F-Distribution and ANOVA

Sneiderman, Robby

Statistical Estimation

F-Distribution and ANOVA

The F-distribution as a ratio of two scaled Chi-squareds, and the one-way analysis of variance F-test built on it: between-group versus within-group variance decomposition, exact null distribution under Normality and equal variances, and the link to two-sample t-tests.

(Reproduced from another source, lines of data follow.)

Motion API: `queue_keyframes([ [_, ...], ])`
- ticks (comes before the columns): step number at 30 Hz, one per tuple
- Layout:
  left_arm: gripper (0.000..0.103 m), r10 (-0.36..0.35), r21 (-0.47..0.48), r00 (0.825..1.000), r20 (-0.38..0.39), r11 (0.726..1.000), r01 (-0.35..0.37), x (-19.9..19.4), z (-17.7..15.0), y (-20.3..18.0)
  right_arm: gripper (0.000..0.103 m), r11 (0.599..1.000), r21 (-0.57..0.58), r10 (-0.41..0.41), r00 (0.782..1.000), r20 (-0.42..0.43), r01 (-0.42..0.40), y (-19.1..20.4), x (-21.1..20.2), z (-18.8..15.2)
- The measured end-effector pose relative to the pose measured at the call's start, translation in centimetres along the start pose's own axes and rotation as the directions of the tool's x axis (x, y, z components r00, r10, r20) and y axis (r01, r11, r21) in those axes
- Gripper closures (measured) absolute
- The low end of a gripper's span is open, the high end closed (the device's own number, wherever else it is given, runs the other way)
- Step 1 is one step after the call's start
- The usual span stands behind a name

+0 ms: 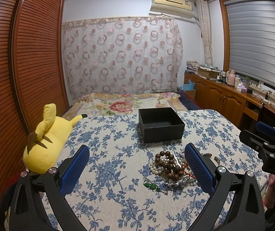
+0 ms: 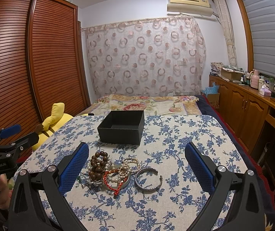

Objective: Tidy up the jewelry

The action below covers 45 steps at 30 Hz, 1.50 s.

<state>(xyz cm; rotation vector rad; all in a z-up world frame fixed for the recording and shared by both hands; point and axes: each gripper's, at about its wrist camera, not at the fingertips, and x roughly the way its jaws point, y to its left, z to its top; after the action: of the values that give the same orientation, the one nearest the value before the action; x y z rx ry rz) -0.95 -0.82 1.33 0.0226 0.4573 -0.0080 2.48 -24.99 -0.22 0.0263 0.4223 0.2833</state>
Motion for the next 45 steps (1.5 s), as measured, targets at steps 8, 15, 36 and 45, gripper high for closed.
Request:
queue_keyframes([
  [8,0.008,0.0,-0.002,1.0,0.0,1.0,0.0,0.0,0.0,0.1,0.002,1.0,-0.001,0.0,1.0,0.0,0.0,0.0,-0.1,0.1],
  [15,0.008,-0.004,-0.005,1.0,-0.01,1.0,0.004,0.1,0.0,0.0,0.002,1.0,-0.002,0.006,1.0,-0.007,-0.006,0.4,0.3,-0.2],
  [36,0.008,-0.124,-0.025,0.979,-0.159,0.992,0.122,6.1,-4.3,1.1,0.024,0.995,-0.084,0.043,0.979,-0.201,-0.061,-2.5,6.0,-3.5],
  [45,0.008,-0.176,-0.044,0.957,-0.23,0.984,0.171,8.2,-5.6,0.9,0.043,0.981,-0.126,0.094,0.927,-0.362,-0.149,-2.4,10.3,-5.4],
])
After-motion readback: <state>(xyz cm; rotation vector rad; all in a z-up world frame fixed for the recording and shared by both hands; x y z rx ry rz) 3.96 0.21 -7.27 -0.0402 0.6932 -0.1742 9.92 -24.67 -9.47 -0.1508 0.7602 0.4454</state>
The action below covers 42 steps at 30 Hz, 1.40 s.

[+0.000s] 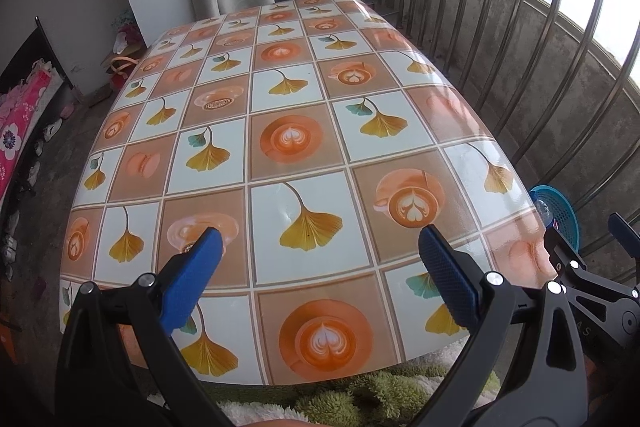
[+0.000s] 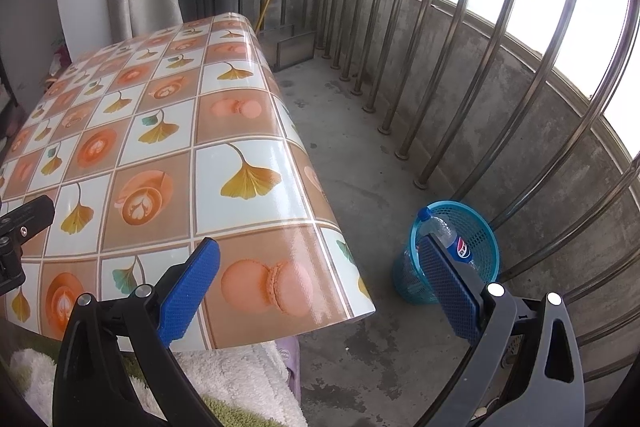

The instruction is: Collect trash

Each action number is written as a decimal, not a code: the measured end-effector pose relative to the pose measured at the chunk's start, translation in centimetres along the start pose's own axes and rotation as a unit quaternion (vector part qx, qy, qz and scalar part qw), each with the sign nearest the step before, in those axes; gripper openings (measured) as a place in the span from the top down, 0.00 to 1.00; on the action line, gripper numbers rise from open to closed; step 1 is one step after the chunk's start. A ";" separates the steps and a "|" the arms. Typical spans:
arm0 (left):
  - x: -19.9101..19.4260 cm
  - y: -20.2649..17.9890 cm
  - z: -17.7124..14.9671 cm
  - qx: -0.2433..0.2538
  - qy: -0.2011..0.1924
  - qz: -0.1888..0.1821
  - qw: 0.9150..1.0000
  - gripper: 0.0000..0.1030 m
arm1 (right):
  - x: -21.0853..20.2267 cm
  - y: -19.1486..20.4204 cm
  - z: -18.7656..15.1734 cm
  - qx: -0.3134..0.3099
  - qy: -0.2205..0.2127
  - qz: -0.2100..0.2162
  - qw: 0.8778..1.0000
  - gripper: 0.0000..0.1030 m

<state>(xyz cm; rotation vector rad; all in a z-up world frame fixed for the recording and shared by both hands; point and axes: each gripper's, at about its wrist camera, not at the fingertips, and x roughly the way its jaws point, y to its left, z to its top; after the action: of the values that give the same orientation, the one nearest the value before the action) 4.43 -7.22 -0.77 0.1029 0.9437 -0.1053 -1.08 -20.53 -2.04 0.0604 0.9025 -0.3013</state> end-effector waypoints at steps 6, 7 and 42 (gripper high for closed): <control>0.0 -0.1 0.0 -0.001 0.000 0.001 1.000 0.08 | 0.0 -0.1 0.0 0.001 0.001 0.001 1.000 0.06; 0.0 -0.1 0.0 0.000 0.000 0.001 1.000 0.08 | 0.0 -0.1 0.0 0.001 0.001 0.001 1.000 0.06; 0.1 1.4 0.4 -0.027 -0.003 0.029 0.999 0.08 | -0.4 -1.5 0.5 0.022 0.000 -0.006 1.000 0.06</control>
<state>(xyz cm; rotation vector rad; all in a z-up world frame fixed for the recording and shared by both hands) 5.00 -5.86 -0.57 0.0792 0.9371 -0.0261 -1.42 -21.93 -1.30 0.0965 0.8963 -0.3329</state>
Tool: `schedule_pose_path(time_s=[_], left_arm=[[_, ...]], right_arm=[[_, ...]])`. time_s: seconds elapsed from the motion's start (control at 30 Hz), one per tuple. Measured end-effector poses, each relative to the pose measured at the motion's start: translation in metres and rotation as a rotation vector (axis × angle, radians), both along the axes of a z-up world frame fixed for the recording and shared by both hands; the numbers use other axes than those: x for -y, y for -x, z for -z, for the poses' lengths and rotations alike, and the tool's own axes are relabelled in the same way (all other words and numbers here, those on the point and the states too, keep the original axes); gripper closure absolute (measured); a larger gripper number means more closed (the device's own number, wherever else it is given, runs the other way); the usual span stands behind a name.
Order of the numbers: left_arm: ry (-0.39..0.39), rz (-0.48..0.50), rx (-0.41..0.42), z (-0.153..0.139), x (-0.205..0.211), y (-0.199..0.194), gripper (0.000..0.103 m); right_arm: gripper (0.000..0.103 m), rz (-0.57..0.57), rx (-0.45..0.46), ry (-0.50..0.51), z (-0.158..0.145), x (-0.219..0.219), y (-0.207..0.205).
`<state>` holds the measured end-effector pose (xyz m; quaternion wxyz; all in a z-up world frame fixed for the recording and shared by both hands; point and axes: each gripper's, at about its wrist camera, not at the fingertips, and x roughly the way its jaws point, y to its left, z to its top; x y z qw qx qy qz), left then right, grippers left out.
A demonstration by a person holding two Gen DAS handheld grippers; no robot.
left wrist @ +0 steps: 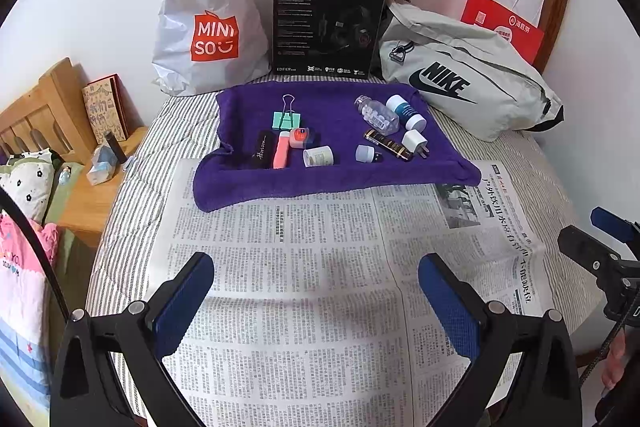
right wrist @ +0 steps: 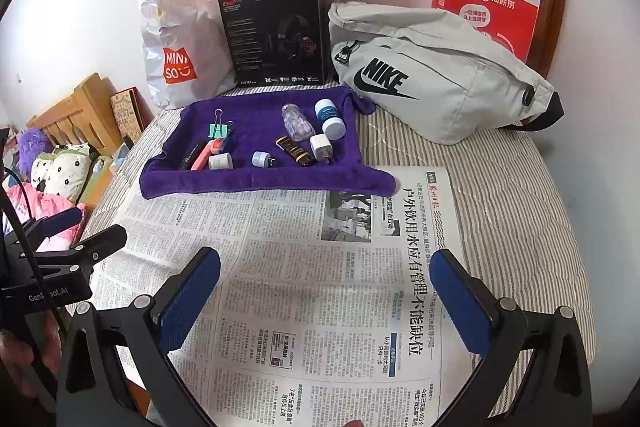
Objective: Organize rigid objects
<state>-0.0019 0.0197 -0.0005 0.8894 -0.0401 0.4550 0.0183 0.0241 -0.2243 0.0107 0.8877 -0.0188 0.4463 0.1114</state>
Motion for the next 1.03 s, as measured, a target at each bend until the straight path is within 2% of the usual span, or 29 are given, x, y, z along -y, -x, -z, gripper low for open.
schedule_pose_path(time_s=[1.03], left_arm=[[-0.008,0.007,0.014,-0.0039,-0.0040,-0.0035,0.000]], right_arm=[[0.000,-0.002,0.003,0.019,0.0008,0.0037,-0.0038]])
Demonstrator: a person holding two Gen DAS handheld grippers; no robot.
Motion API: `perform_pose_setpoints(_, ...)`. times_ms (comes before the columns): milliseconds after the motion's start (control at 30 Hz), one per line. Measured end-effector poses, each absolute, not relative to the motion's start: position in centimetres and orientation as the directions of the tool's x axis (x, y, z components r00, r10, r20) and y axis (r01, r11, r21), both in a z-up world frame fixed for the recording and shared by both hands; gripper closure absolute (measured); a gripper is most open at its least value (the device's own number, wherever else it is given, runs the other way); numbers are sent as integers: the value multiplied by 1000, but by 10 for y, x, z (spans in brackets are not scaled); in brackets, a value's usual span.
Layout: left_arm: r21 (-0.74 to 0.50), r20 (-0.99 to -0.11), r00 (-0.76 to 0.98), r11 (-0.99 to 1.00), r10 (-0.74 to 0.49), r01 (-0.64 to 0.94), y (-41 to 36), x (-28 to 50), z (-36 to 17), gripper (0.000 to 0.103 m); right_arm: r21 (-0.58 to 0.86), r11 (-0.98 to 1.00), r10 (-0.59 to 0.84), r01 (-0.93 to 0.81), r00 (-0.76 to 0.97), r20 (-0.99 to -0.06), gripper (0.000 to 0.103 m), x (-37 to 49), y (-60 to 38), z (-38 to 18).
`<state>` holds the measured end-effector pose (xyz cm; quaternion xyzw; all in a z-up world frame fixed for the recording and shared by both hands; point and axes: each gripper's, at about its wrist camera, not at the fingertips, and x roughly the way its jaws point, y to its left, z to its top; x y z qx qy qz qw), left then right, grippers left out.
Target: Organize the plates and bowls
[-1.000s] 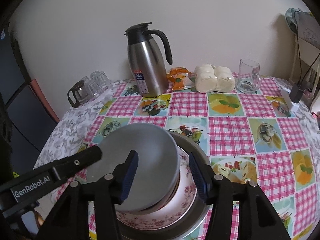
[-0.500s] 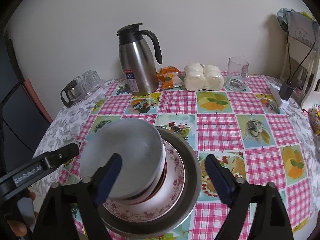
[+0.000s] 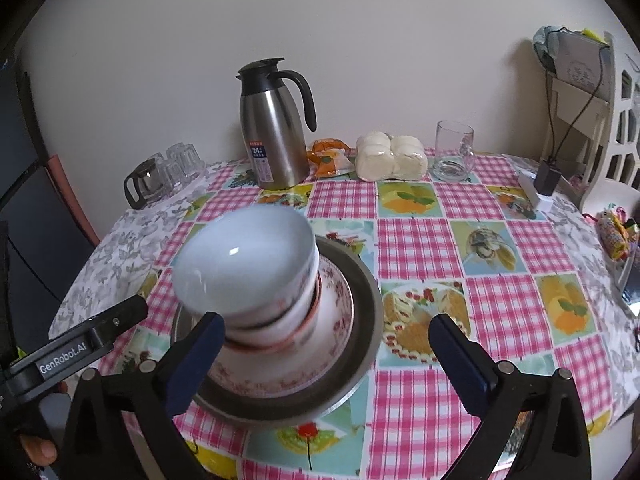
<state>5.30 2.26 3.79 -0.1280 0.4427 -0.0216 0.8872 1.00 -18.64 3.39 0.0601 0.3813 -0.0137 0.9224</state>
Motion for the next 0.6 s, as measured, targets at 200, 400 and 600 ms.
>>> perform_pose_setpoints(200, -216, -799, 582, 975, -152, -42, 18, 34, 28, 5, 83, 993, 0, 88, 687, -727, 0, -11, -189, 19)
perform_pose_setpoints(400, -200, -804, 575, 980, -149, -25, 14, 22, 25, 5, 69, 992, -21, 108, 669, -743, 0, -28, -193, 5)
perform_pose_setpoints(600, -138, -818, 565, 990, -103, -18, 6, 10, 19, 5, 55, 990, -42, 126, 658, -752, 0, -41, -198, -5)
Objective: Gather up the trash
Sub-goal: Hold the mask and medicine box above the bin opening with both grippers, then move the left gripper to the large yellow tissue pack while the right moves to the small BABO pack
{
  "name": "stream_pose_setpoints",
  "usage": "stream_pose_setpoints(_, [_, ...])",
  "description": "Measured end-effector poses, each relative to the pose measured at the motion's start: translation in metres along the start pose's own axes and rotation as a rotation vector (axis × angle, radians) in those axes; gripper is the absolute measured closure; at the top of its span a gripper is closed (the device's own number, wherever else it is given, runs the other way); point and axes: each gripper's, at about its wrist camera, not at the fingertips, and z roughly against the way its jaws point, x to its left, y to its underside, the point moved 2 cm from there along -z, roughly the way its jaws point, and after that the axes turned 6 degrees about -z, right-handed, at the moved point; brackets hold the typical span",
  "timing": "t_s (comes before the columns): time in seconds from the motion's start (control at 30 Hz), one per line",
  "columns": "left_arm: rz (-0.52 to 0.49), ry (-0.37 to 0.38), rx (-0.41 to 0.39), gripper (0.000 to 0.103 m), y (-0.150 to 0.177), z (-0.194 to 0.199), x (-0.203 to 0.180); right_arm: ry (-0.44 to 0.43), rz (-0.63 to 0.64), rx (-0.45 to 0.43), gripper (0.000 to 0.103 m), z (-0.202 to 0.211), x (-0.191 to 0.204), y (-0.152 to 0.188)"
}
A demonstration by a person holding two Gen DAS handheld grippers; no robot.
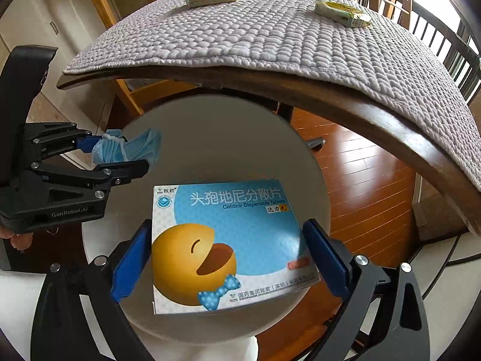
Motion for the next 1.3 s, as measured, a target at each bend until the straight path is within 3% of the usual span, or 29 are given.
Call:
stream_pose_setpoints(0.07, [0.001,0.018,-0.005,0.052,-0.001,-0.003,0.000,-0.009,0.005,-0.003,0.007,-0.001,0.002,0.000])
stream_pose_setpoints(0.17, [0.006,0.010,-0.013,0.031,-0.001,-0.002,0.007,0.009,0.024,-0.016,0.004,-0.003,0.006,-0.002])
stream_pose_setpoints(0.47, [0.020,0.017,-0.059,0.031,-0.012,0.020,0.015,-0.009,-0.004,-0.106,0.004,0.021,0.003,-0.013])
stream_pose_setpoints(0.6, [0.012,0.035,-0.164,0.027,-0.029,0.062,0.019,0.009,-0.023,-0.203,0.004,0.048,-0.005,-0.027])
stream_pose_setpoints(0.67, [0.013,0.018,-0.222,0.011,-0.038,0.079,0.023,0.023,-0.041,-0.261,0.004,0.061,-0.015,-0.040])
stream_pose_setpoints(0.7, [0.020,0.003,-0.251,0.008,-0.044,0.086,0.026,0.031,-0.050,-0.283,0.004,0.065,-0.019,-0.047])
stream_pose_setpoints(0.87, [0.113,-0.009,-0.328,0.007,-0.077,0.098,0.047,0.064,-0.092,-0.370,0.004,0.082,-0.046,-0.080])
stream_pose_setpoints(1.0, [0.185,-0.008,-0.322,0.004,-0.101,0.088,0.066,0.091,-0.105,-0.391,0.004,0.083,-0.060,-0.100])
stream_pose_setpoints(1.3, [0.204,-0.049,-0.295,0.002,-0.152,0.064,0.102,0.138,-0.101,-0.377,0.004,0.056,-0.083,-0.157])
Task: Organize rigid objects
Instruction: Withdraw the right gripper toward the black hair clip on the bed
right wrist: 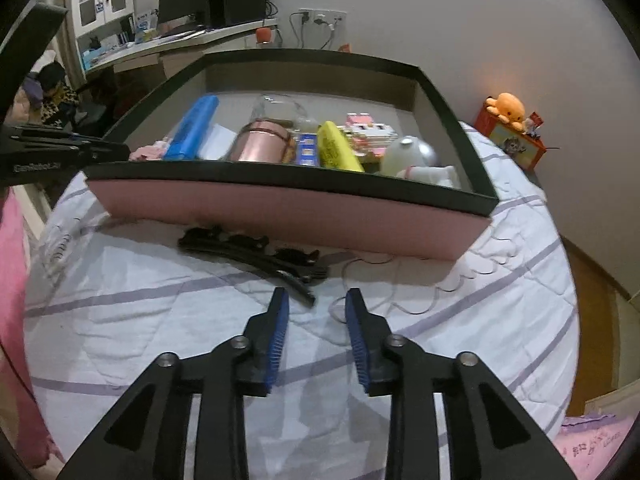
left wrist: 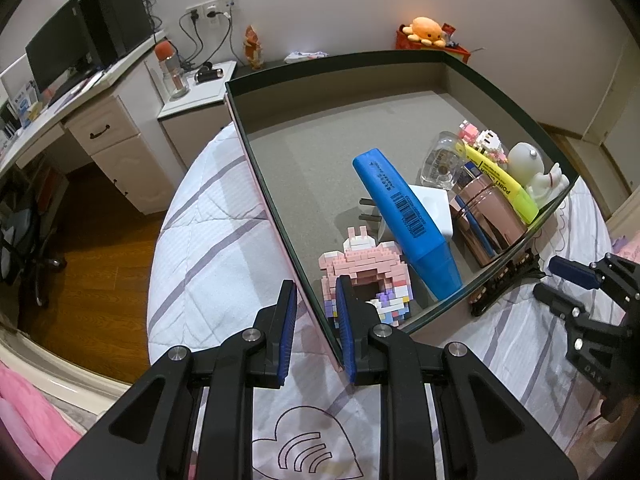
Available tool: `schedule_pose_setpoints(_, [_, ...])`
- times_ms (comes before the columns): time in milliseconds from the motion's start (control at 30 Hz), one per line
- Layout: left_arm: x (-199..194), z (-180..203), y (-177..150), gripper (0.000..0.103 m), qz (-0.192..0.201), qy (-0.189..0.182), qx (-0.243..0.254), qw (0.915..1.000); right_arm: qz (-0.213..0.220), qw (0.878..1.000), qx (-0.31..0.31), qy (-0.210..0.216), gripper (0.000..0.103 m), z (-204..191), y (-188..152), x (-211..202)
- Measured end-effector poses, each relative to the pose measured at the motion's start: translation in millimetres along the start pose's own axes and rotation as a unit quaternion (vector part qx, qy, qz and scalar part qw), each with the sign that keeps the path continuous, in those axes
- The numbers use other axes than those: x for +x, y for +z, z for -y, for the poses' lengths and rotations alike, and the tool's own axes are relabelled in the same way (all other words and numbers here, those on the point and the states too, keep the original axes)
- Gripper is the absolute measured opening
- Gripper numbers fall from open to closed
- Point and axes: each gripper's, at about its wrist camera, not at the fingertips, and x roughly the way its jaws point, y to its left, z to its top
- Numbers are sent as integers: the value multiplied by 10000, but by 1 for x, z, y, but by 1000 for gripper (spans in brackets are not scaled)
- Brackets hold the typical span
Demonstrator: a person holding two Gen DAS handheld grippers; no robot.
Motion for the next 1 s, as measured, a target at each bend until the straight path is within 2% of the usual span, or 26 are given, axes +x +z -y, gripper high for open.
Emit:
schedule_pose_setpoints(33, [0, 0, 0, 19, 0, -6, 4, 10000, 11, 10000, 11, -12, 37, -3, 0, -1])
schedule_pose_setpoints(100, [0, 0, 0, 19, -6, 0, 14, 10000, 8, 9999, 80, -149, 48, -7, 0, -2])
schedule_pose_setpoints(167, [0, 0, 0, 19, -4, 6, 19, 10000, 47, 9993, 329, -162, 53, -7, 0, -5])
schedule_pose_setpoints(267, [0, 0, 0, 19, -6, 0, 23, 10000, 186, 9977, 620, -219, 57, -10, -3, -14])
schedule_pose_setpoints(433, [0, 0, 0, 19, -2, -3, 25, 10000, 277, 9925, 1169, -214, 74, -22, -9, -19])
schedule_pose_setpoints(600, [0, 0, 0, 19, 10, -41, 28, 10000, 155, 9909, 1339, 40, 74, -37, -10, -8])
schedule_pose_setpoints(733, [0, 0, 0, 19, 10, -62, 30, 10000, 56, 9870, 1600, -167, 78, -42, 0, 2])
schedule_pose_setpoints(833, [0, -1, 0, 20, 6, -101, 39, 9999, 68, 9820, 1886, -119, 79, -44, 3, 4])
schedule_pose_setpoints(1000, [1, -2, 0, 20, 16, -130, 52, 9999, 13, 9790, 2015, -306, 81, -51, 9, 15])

CoreTier 1StableCore spine~55 min

Prerequisites

Distributions Atlas Chi Squared Distribution and Tests Hypothesis Testing for ML Student T Distribution and T Test

Prereq Map

Why This Matters

Analysis of variance, ANOVA, is the standard procedure for comparing the means of three or more groups simultaneously. Running pairwise t-tests for $g$ groups requires $\binom{g}{2}$ comparisons and inflates the family-wise error rate; ANOVA replaces them with a single F-test whose null distribution is exact under Normality and equal variances. The F-statistic compares the variance of the group means (the "between" variance, which is large when the group means differ) to the variance within groups (the "within" variance, which estimates the common population variance under the null).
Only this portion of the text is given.